Bitcoin torna sopra i $77.500 mentre la copertura sul dollaro diminuisce
Gli investitori istituzionali stanno riducendo la copertura sul dollaro al livello più basso dal 2015, mentre Bitcoin e le principali altcoin si muovono insieme ai flussi valutari e al sentiment.

In breve
- Bitcoin ha scambiato giovedì mattina in Asia poco sopra i $77.500, circa l'1% in più nelle ultime 24 ore e circa il 3% in meno su base settimanale.
- BNB, XRP, Dogecoin, Tron, Solana, Zcash e Bitcoin sono saliti di circa dal 2% a quasi il 3%, mentre Ether e Hyperliquid sono rimasti praticamente invariati.
- Al 30 giugno gli investitori istituzionali coprivano ancora il 41% del loro rischio valutario estero, il livello più basso almeno dal 2015.
Bitcoin ha scambiato giovedì mattina in Asia poco sopra i $77.500 (€66.900). Così la moneta era circa l'1% più in alto nelle ultime 24 ore, ma ancora intorno al 3% più bassa su base settimanale. Allo stesso tempo, diverse grandi altcoin hanno mostrato il verde, mentre la copertura sul dollaro degli investitori istituzionali a livello globale è scesa al livello più basso degli ultimi anni.

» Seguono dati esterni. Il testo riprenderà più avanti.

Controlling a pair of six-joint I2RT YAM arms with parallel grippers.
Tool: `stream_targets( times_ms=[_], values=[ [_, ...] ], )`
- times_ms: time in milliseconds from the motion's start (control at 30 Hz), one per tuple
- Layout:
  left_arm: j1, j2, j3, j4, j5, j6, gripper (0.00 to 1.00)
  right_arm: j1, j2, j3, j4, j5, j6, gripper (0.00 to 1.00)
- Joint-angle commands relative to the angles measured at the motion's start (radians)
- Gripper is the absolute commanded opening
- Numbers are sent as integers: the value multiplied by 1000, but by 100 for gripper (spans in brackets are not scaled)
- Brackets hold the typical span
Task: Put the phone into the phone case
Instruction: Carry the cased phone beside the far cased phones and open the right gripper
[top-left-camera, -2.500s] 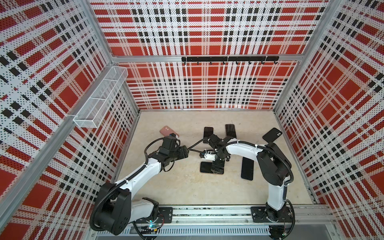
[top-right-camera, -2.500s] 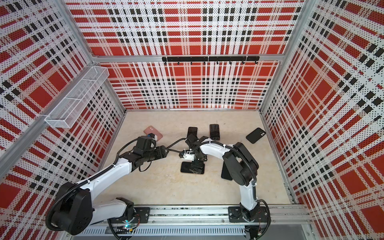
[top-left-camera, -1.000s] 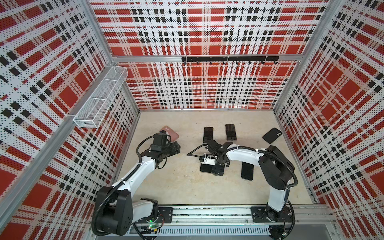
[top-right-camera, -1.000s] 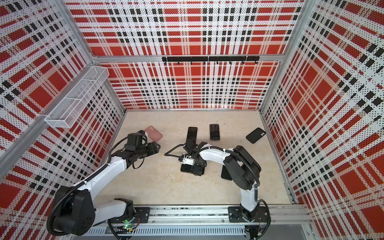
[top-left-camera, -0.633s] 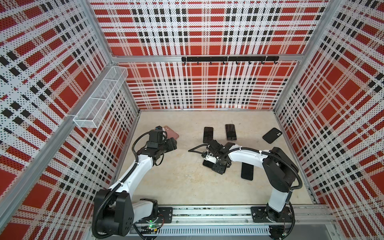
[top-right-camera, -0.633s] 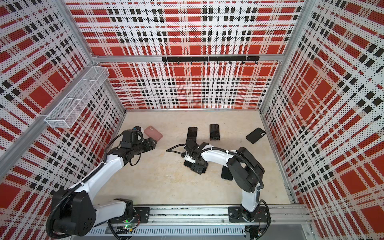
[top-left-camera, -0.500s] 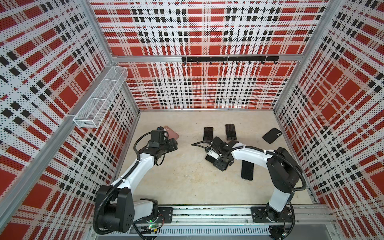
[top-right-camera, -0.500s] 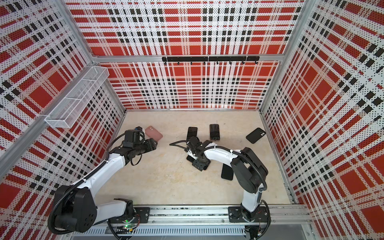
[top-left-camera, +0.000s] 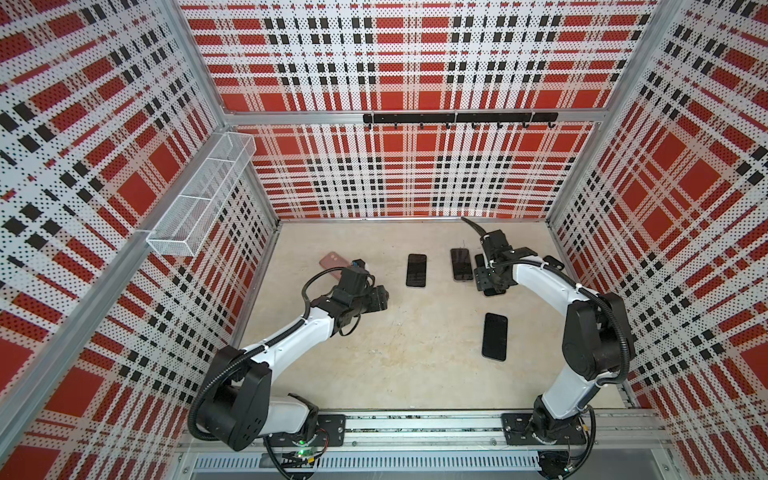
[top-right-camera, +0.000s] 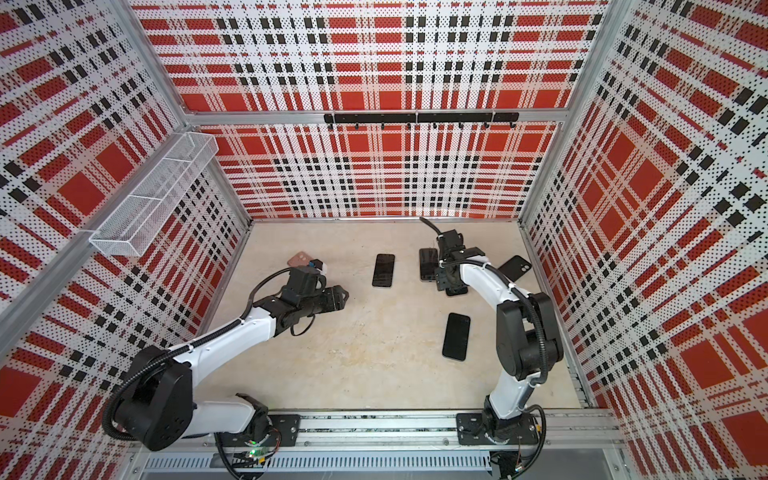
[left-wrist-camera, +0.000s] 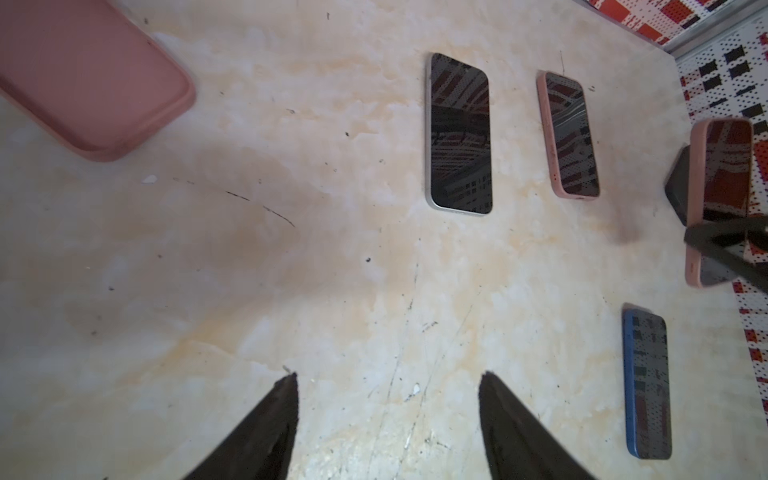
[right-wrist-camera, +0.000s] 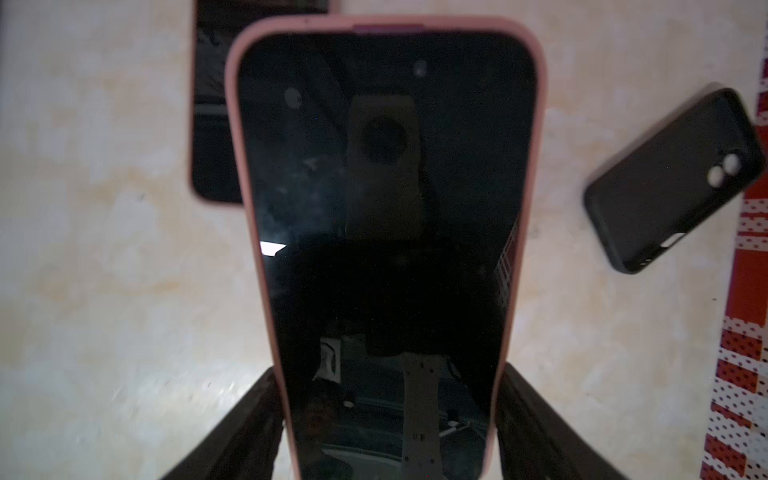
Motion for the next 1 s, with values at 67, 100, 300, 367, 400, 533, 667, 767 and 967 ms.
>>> stream_targets(
  times_ms=[67, 100, 300, 367, 400, 533, 667, 767, 967],
  values=[
    [-39, -9, -44, 29, -30, -50, 71, -63, 148, 136, 31, -70, 28, 52],
    [-47, -16, -48, 29, -31, -56, 71, -77, 178, 164, 34, -83, 29, 52],
    [-76, -30, -53, 14, -43, -74, 71, -102, 310, 303, 34, -129, 23, 52],
    [-79, -31, -50, 13, -45, -74, 71, -104, 347, 334, 35, -130, 16, 53],
    [-79, -32, -49, 9, -46, -74, 71, -106, 364, 351, 32, -129, 10, 53],
    [-80, -33, -39, -11, -61, -61, 71, -109, 411, 390, 30, -142, 1, 55],
    [-80, -37, -37, -13, -77, -52, 71, -109, 435, 401, 39, -152, 1, 61],
    [-79, -33, -28, -11, -75, -52, 71, -109, 444, 403, 42, -170, 6, 74],
    [-79, -34, -33, 8, -83, -51, 71, -109, 447, 409, 26, -180, 5, 89]
  ],
)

Le altcoin si tingono di verde
BNB ha guidato i rialzi con un guadagno di quasi il 3%. XRP e Dogecoin sono saliti entrambi di oltre il 2%. Tron, Solana, Zcash e Bitcoin hanno chiuso tutti con un rialzo di circa il 2%. Ether e Hyperliquid sono rimasti praticamente piatti.
Questo ampio recupero si inserisce in un mercato in cui Bitcoin nell'ultima settimana si è mosso chiaramente insieme ai flussi valutari. Quando il dollaro si indebolisce, a volte gli investitori tornano a cercare rischio, ma nel breve termine il mercato crypto resta soprattutto sensibile ai rapidi spostamenti del dollaro e al sentiment intorno alle grandi monete.

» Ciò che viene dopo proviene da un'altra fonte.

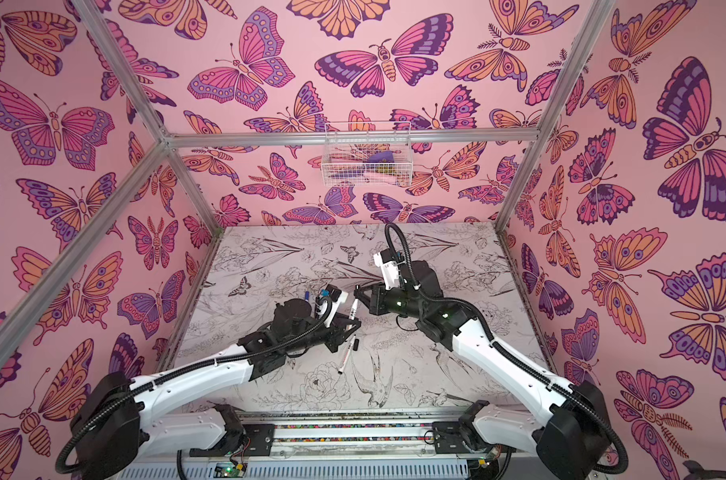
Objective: Insert the pens into the pen caps
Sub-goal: 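Bring the black cap over the marker tip held by the left gripper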
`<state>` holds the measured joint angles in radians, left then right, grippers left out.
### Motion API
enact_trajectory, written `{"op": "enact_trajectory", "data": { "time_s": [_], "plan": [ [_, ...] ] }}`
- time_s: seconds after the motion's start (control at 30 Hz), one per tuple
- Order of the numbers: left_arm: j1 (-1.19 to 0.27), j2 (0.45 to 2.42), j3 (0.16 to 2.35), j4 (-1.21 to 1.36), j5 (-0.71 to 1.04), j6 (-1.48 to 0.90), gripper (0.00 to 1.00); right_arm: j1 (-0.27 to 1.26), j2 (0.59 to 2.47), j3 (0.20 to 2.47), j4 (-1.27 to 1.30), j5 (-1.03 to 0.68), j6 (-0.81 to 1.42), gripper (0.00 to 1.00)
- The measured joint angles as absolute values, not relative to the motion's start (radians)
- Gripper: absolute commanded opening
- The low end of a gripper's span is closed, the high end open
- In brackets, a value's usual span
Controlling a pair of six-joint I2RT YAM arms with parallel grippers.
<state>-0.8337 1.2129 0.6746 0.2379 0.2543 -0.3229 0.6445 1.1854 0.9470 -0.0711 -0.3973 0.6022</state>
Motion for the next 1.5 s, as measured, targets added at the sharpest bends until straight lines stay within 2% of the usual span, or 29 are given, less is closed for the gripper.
{"op": "enact_trajectory", "data": {
  "time_s": [0.4, 1.07, 1.5],
  "plan": [
    [-0.838, 1.258, 0.682, 0.280, 0.264, -0.345, 0.00, 0.672, 1.174, 0.928, -0.077, -0.348, 0.575, 0.01],
    [-0.812, 1.298, 0.739, 0.400, 0.395, -0.426, 0.00, 0.670, 1.091, 0.925, -0.037, -0.344, 0.474, 0.04],
    [-0.840, 1.273, 0.743, 0.381, 0.282, -0.326, 0.00, 0.671, 1.079, 0.949, -0.070, -0.352, 0.403, 0.05]
  ]
}}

Meno protezione contro il dollaro
Secondo Bloomberg, i fondi pensione e le compagnie assicurative in Giappone, Canada, Taiwan e altri tre mercati al 30 giugno coprivano solo il 41% del loro rischio valutario estero. È il livello più basso almeno dal 2015. Fare hedging significa che gli investitori pagano per fissare un tasso di cambio, ma questa protezione è diventata meno popolare ora che per anni il dollaro è stato visto come bene rifugio nei mercati turbolenti.

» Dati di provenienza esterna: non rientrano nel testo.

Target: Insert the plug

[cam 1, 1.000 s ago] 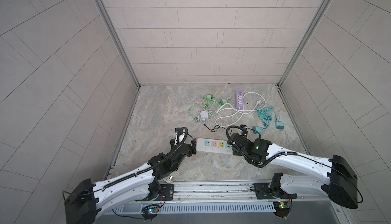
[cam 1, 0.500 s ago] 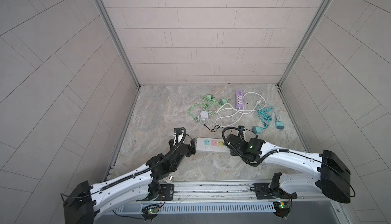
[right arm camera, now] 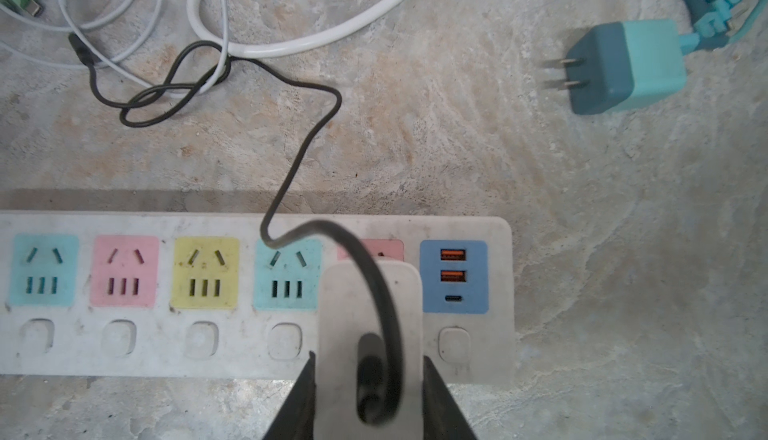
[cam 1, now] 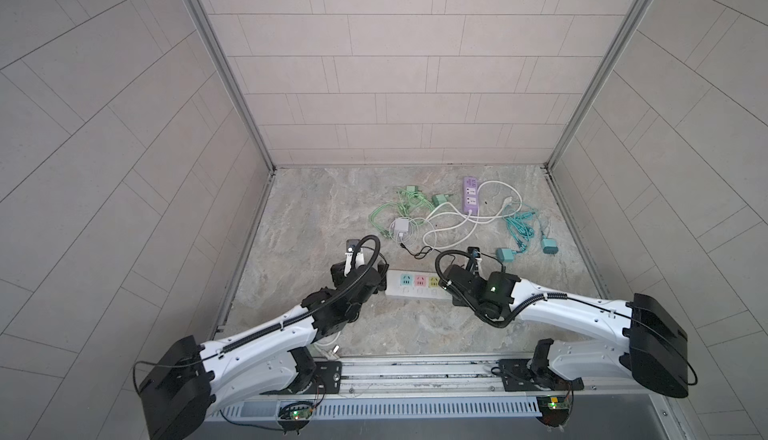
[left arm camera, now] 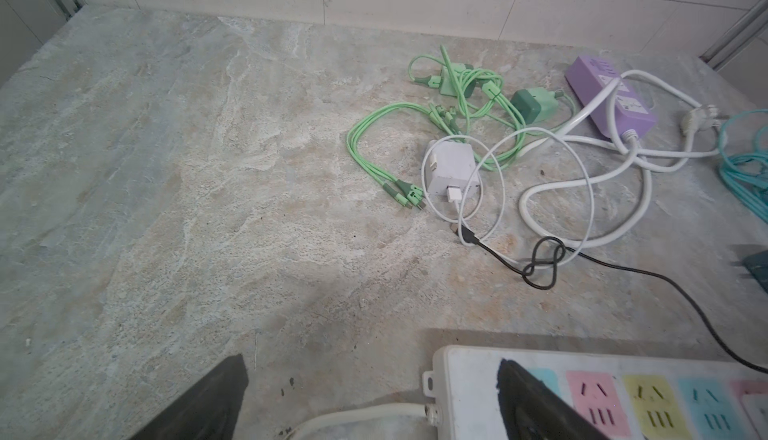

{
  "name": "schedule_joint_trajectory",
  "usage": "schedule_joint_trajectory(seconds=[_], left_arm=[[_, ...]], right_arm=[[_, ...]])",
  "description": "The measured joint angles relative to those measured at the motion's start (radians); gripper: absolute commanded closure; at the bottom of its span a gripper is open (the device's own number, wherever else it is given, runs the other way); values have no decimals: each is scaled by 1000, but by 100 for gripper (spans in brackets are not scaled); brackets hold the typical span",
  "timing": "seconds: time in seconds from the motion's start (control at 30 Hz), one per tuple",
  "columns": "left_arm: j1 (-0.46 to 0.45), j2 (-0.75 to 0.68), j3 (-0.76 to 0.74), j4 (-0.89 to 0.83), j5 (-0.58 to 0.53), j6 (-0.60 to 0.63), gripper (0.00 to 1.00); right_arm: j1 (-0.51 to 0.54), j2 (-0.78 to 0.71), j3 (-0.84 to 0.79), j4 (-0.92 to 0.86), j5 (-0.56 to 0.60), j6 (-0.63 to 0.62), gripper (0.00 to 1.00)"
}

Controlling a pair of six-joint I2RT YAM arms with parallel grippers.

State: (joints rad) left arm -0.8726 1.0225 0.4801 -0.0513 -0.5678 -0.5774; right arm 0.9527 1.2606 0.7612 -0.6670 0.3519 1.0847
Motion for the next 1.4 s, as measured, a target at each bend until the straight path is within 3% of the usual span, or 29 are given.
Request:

Un investitore non coperto che considera il dollaro meno sicuro deve vendere dollari per ridurre l'esposizione. Questo rende il flusso valutario in sé rilevante per le crypto, perché Bitcoin nell'ultima settimana è stato chiaramente sensibile ai movimenti del dollaro.
Perché conta per le crypto
Per chi segue le crypto in Europa, questo è soprattutto rilevante perché Bitcoin e le principali altcoin si muovono sempre più spesso insieme ai flussi macro più ampi, non solo alle notizie del settore. Se i grandi operatori istituzionali riducono ancora la loro protezione sul dollaro, l'attenzione per i movimenti valutari nel mercato crypto potrebbe aumentare. Anche lo yen resta un segnale importante, perché un movimento intorno a 160 secondo gli osservatori di mercato potrebbe mostrare per primo dove si sta delineando questa riduzione.
L'azione recente dei prezzi si allinea al quadro più ampio secondo cui Bitcoin è tornato sopra i $77.500 (€66.900) mentre XRP ha spinto in alto le grandi monete. Questo si inserisce in un mercato in cui le aspettative macro e il sentiment sul rischio sono al momento almeno importanti quanto le notizie puramente crypto.